Harold Cassels

Personal information
- Born: 4 November 1898 Langzhong, China
- Died: 23 January 1975 (aged 76) Taunton, England

Sport
- Sport: Field hockey
- Position: Centre-half
- –: Cambridge Univ / - / -

National team
- Years: Team / Caps / Goals
- –: England /  / -
- –: GB /  / -

Medal record
Men's field hockey
| Gold medal – first place | 1920 Antwerp | Team competition |

= Harold Cassels =

British field hockey player

Harold Kennedy Cassels (4 November 1898 – 23 January 1975) was a British field hockey player who competed in the 1920 Summer Olympics.

== Biography ==
Cassels was born in Langzhong, Sichuan, western China, the son of a missionary and the first Bishop of West China, William Cassels. He was educated at St Lawrence College, Ramsgate where he played various sports, becoming captain of the football and hockey teams and vice-captain of cricket.

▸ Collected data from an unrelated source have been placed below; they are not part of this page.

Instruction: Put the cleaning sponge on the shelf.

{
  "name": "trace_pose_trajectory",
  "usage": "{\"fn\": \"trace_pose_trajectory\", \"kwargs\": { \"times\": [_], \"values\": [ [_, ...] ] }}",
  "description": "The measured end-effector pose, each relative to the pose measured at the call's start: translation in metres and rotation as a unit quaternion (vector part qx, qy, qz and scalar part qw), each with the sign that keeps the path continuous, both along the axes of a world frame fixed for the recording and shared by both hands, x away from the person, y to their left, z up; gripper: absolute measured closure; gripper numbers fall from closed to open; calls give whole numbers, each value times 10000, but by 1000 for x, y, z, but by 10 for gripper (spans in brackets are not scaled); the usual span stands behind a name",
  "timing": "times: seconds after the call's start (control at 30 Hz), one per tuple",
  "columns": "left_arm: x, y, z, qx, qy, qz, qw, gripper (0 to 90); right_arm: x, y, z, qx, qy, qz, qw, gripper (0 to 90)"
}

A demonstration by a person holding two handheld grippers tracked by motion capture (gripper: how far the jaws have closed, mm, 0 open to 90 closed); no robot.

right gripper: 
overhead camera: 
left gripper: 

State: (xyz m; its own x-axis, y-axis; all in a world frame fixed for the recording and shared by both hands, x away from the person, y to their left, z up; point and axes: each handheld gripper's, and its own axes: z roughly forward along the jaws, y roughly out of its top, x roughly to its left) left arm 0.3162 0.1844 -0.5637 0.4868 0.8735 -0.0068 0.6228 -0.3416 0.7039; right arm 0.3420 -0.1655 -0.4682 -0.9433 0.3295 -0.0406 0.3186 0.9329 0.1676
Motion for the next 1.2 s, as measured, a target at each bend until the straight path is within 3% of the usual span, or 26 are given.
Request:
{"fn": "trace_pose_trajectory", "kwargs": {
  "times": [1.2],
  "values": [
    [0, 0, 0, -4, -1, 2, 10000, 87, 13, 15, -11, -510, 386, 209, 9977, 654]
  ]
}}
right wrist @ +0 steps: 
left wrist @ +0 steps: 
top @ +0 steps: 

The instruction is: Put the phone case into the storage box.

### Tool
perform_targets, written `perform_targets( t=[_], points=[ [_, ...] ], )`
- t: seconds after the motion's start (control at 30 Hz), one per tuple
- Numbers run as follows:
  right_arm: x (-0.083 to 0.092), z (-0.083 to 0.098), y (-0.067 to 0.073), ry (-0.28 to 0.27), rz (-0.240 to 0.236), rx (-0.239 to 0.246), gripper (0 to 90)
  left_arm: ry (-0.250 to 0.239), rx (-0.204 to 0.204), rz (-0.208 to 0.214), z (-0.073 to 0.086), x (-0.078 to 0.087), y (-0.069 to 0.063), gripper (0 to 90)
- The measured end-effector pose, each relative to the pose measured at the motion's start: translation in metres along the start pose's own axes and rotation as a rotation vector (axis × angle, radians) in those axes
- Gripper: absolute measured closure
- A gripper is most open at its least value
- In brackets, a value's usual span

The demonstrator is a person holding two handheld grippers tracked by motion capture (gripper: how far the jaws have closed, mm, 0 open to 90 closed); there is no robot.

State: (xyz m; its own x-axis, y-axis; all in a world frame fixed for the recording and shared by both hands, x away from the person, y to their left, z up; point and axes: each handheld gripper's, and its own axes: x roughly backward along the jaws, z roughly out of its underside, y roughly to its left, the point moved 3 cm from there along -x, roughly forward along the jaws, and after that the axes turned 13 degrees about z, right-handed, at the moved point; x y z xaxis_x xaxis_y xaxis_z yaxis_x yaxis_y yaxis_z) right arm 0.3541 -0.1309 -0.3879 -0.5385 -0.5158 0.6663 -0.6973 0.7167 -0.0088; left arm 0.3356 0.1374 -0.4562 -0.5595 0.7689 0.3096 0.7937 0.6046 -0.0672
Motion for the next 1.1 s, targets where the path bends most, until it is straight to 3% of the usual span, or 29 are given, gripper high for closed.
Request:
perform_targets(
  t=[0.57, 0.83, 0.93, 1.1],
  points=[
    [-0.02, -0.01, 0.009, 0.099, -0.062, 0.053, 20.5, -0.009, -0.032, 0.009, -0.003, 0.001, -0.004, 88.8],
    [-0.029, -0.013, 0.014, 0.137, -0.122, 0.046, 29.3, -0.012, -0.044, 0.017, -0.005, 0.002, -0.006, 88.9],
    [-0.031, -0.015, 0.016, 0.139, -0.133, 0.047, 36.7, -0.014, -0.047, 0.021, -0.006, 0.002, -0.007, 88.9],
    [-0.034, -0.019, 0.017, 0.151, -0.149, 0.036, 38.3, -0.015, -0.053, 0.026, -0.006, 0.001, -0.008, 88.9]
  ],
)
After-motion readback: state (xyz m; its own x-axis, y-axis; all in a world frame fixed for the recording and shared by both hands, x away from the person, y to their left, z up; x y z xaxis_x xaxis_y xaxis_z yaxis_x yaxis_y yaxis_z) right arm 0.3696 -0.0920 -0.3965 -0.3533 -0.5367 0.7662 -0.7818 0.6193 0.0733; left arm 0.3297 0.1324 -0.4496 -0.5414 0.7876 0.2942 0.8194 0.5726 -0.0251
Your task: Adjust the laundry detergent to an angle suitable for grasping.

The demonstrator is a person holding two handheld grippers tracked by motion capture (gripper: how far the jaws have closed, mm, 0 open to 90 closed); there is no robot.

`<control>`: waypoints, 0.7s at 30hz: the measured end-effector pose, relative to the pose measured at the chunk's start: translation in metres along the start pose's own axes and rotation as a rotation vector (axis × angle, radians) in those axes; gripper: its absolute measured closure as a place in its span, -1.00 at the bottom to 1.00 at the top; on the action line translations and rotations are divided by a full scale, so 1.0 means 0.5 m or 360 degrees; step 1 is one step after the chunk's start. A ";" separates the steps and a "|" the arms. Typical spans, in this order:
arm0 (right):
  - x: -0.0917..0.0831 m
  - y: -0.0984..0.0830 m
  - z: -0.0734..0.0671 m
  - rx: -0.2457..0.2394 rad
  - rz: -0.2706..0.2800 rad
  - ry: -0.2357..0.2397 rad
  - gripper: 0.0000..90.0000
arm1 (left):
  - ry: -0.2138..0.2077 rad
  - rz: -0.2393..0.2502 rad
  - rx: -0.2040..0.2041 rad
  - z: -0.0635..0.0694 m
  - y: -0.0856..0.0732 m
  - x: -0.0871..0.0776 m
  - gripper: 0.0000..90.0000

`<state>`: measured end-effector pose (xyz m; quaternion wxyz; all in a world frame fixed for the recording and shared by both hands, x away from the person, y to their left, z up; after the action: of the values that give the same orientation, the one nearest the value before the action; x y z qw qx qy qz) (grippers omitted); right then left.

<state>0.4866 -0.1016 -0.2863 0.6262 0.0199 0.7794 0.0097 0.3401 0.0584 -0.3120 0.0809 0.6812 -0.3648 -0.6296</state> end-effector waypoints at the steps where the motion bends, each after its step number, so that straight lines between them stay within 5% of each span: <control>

After leaving school, he joined the Royal Flying Corps and served during World War I, where he was mentioned in despatches before becoming a prisoner of war. After the war he studied at Queens' College, Cambridge and earned his blue in 1920 and 1921.

At the 1920 Olympic Games in Antwerp, he represented Great Britain at the hockey tournament.

After playing, he became a senior master at the Cathedral School in Shanghai, and later spent a spell in Australia in 1940. After World War II, he returned to England in 1946 and later became a house master at Millfield School.